The mother and the baby both contribute to the risk factors that can lead to the condition. Among the risk factors are the mother gaining excessive weight during her pregnancy; the mother having diabetes, either preexisting or gestational; abnormal position of the baby such as being in breech position; abnormal shape of the mother's uterus; a large baby; a baby with wide shoulders or a baby with a stiff neck which makes it difficult for its head to engage into the birth canal. Delivering a baby with the assistance of a forcep will also put the baby at risk of brachial plexus palsy.
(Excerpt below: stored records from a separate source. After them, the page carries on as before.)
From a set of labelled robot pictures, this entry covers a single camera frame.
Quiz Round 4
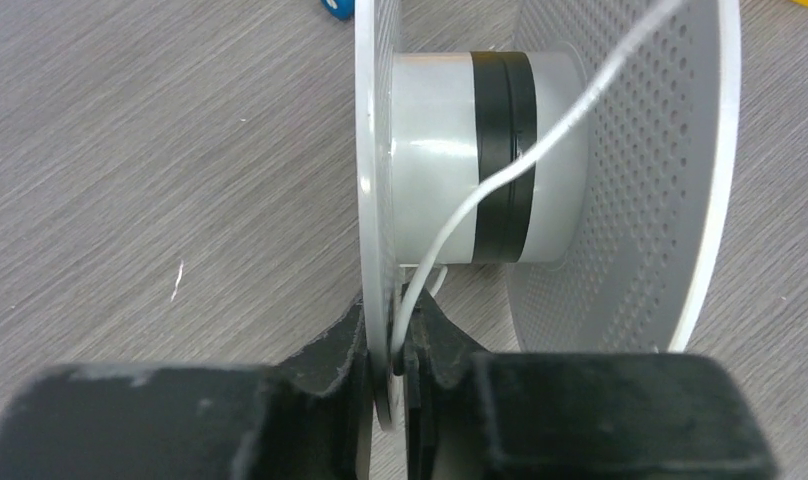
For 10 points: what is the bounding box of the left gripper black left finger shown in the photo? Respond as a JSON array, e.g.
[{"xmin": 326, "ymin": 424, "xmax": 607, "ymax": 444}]
[{"xmin": 0, "ymin": 302, "xmax": 372, "ymax": 479}]

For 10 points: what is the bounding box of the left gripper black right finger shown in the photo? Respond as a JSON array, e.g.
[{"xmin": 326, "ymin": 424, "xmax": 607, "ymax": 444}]
[{"xmin": 401, "ymin": 293, "xmax": 778, "ymax": 479}]

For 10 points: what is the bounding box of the clear plastic cable spool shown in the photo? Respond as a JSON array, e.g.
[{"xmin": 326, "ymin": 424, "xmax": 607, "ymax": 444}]
[{"xmin": 354, "ymin": 1, "xmax": 741, "ymax": 430}]

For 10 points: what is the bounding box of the white cable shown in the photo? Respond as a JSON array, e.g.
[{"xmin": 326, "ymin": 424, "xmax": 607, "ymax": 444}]
[{"xmin": 389, "ymin": 0, "xmax": 686, "ymax": 359}]

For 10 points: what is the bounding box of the beige blue connector block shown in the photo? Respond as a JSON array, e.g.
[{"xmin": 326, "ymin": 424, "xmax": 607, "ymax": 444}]
[{"xmin": 320, "ymin": 0, "xmax": 355, "ymax": 21}]
Other risks are multiparity, second stage of labor that lasts more than 60 minutes, previous child with obstetrical brachial plexus palsy, and shoulder dystocia.
There are several types of brachial plexus palsy based on the number of nerves involved and the degree to which each level is injured. The brachial plexus consists of nerves from cervical vertebra 5 (C5)-thoracic vertebra 1 (T1). C5 and C6 join to form the upper trunk, C7 travels alone as the middle trunk, and C8-T1 join as the lower trunk. Each trunk divides into anterior and posterior divisions to create the cords, which then subdivide further into branches that supply the muscles of the arm. The basic types of brachial plexus palsy then are :
- Erb's palsy – involves or affects nerves arising from C5 and C6
- Upper-middle trunk brachial plexus palsy - involves nerve fibers from C5, C6, and C7 levels
- Klumpke palsy - results in deficits at levels C8 and T1
- Total brachial plexus palsy - affects nerves at all levels (C5-T1)
- Bilateral brachial plexus palsy - demonstrates bilateral involvement
Once a baby is diagnosed to have brachial plexus palsy, he or she will immediately be recommended for physical and occupational therapy. The outcome of these therapies will determine whether the baby will need to undergo surgery.